Jace shrugged, but his grim expression and the tight line of his jaw belied the casual gesture. “They’ve been targeting strays. Wildcats.”
“Titus didn’t say anything about wildcats going missing? I smell at least…what?” Teo glanced at the rest of us. “Six? More?”
“At least,” Jace agreed. “I’m waiting for a call back from him, so we’ll know something soon.” Titus Alexander was Jace’s contact in the Lion’s Den—a stray who’d been infected several years before. I hadn’t met him, but both Jace and Faythe spoke very highly of him.
“But I think if he knew about it, he’d have told me,” Jace continued. “The most likely breakdown of information is between the other wildcats and the Lion’s Den itself. As hard as Faythe and I have worked to open a solid line of communication with Titus, he’s working even harder to get the other strays to trust him. Some of them see him as a traitor for working with us.”
I couldn’t blame the wildcats for their distrust of us, and I knew Jace didn’t either. Though most of the other Alphas saw the need for and inevitability of a Pride comprised of strays in the free zone, few were as eager as Jace, Faythe, and Marc were to actually take that step, and the wildcats could no doubt feel that reluctance to accept them.

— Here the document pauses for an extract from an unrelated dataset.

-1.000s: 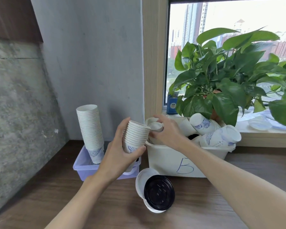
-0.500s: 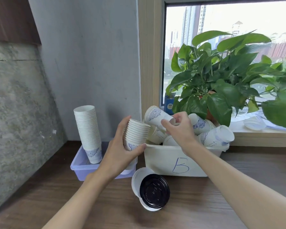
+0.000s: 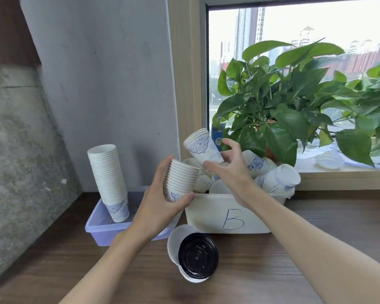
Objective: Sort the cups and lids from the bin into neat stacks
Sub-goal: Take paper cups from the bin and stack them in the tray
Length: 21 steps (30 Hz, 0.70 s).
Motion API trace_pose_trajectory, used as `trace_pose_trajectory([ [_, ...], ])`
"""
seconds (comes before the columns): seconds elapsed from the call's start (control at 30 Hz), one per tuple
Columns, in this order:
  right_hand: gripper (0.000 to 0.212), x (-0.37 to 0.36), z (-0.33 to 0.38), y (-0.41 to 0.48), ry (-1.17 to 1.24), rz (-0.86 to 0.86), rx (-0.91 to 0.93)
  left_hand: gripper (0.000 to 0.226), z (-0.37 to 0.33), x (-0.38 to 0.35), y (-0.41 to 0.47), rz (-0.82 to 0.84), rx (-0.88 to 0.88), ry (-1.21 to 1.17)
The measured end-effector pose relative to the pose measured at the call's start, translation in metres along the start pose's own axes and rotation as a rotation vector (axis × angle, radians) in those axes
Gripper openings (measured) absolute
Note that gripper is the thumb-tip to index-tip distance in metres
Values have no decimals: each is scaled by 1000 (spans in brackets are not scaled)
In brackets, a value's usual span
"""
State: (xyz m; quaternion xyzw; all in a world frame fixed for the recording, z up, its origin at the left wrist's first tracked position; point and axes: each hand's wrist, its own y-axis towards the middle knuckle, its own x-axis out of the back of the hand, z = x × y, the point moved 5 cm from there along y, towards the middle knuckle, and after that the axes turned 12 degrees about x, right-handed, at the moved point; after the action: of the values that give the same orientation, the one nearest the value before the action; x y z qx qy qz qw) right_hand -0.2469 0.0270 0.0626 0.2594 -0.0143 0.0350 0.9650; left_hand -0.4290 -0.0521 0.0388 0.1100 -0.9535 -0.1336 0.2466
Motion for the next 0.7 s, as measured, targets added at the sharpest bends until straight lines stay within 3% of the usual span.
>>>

“Have Faythe and Marc heard anything?” Lucas asked, and Jace hesitated before answering.
“I don’t know. Rick offered to call them and the rest of the council so we could concentrate on cleaning this mess up and finding the sick bastard who’s been stalking his daughter.”
Every gaze in the room found me again. “She shouldn’t be down here,” Isaac said.
Jace turned to me with the first hint of a smile I’d seen from him since we’d stomped all over that line we’d both known better than to cross. Again. “You wanna tell them?”
I sucked in a deep breath. “You’re looking at your newest coworker. I was sworn in this morning with six Alphas in attendance.” I shrugged. “The ceremony broke some kind of record.”